Below is the full statement from Maponga
“Thank you so much for the support on and off the field, I’ve been truly blessed. I am a PROUD Zimbabwean and it is an honor to holster the name of my country on my back every time I step on the field. With that said, I would like to extend an apology to my Zimbabwean family for some of the comments I made on Fox News.
“Truthfully, I wasn’t prepared for the interview for I was just getting done with practice, nether-less that’s not an excuse. I wasn’t acclimated to answering those questions. Let me clear a few things up, no we do not hunt to survive in Zimbabwe. We hunted common animals leisurely when younger.
“As kids, we were raised actively and we didn’t stay couched up in the house all day playing video games. No, we enjoyed the outdoors and in Zimbabwean culture we’re taught the essence of loving and protecting nature.
“In actuality we haunted “mbeva” which is slightly comparable to deer over here in the U.S. That’s why I said deer, I didn’t know the proper term to use I just wanted to paint a picture in people’s heads. We also enjoyed catching small creatures resembling squirrels, but not necessarily squirrels.

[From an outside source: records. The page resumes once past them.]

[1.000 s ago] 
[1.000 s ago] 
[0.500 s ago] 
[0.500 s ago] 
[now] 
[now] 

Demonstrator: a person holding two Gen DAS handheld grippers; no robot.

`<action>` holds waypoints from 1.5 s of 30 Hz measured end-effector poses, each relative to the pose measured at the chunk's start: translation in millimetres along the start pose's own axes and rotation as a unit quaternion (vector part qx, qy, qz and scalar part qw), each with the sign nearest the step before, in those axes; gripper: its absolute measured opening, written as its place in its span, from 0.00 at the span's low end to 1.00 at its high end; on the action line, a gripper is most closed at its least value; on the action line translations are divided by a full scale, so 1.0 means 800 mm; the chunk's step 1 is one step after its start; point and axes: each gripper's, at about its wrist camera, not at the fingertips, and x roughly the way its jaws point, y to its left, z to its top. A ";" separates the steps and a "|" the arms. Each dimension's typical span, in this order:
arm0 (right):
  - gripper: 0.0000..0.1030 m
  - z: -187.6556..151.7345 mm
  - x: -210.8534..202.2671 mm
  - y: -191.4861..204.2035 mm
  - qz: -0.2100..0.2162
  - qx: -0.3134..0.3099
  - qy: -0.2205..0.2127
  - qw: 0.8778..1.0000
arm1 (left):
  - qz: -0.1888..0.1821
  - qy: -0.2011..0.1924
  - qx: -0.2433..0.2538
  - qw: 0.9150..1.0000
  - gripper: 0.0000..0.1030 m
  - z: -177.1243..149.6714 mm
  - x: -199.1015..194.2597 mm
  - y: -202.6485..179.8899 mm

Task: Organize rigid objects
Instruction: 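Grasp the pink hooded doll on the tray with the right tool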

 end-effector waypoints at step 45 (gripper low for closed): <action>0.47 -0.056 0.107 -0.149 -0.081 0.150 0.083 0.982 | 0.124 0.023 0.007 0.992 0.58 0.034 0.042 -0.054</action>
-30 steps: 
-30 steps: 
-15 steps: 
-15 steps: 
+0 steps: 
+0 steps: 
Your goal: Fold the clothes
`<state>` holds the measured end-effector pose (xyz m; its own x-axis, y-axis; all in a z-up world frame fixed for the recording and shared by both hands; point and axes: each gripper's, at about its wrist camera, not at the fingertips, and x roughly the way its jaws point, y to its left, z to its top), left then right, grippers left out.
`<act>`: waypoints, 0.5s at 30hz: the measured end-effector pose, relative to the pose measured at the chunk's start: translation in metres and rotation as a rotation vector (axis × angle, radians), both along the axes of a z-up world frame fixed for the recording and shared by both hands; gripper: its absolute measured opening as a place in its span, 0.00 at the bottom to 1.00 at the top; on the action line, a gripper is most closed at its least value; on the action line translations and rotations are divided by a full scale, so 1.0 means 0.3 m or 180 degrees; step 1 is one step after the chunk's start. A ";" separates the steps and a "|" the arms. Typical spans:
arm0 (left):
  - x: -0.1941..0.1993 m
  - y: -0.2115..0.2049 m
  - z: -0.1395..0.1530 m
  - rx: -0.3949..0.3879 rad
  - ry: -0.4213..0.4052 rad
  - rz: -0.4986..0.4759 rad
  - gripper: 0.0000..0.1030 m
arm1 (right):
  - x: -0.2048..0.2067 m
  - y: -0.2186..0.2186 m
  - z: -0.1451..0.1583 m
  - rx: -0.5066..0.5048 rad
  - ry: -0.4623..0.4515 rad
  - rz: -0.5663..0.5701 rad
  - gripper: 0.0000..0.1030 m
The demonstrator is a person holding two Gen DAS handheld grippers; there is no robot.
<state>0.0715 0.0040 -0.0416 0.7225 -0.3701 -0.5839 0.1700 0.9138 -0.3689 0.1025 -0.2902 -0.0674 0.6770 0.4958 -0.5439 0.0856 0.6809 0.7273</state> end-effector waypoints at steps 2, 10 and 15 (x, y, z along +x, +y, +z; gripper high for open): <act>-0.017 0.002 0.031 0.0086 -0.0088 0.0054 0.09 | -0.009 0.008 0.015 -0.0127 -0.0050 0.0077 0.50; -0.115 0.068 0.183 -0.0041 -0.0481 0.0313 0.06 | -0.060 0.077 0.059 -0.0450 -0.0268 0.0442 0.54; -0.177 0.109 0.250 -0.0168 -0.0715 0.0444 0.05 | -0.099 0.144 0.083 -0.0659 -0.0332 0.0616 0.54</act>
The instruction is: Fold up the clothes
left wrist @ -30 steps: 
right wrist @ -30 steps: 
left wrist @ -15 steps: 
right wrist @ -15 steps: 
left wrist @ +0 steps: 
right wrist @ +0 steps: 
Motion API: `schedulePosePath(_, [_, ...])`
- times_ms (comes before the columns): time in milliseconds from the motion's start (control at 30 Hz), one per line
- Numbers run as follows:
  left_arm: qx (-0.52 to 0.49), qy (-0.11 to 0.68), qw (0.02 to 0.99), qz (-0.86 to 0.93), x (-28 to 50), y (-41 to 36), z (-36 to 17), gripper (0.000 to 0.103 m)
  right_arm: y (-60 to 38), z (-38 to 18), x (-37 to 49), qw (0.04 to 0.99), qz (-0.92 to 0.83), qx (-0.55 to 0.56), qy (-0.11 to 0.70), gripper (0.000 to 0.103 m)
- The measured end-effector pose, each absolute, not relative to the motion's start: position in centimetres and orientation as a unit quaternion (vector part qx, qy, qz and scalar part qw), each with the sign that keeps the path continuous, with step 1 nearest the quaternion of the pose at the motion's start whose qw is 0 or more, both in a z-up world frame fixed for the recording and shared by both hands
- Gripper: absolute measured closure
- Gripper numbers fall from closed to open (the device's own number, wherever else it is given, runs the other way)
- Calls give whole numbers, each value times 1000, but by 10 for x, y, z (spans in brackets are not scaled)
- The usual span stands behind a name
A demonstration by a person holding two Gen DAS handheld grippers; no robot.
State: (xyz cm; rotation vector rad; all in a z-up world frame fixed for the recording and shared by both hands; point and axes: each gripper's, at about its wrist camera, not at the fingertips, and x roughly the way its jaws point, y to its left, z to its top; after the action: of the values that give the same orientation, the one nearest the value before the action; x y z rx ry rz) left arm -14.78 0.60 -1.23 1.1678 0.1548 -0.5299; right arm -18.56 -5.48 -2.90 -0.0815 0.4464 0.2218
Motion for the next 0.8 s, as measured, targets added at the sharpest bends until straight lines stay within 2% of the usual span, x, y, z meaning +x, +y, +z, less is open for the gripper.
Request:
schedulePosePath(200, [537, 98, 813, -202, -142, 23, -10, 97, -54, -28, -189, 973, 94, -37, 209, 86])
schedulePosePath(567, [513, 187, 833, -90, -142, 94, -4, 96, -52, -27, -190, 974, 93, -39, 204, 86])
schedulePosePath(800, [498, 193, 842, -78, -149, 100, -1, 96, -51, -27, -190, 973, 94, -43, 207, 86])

“I’m repentant for those remarks. I grew up not having much, me and my brothers had to share the same pair of shoes for many years so having the opportunity to come to the U.S. and owning my own pair of shoes was a privilege but certainly not a culture shock like I state. Deeply apologize for saying that. My bad.
“Now I’m not saying everybody in Zimbabwe grows up the way I did, no. Everybody has a different upbringing, this was just mine. In no way shape or form did I want to degrade or disrespect my people, I just put words out of context during the interview.
“I love my heritage and my great country of Zimbabwe. I thank God for giving me this platform to be even in the position to inspire a whole nation. I love playing football, I’ll never disown my country, I’m also proud to an American and the opportunities they have bestowed me with.
“I want to be a role model, I want kids in Zimbabwe to grow up knowing that with God and hard work nothing is impossible. Faith without works is dead, dream big, stay on your path, keep pushing. Be blessed,” Maponga said.
“In actuality we hunted “Mhembwe” which is slightly comparable to deer over here in the U.S. . That’s why I said deer, I didn’t know the proper term to use I just wanted to paint a picture in people’s heads.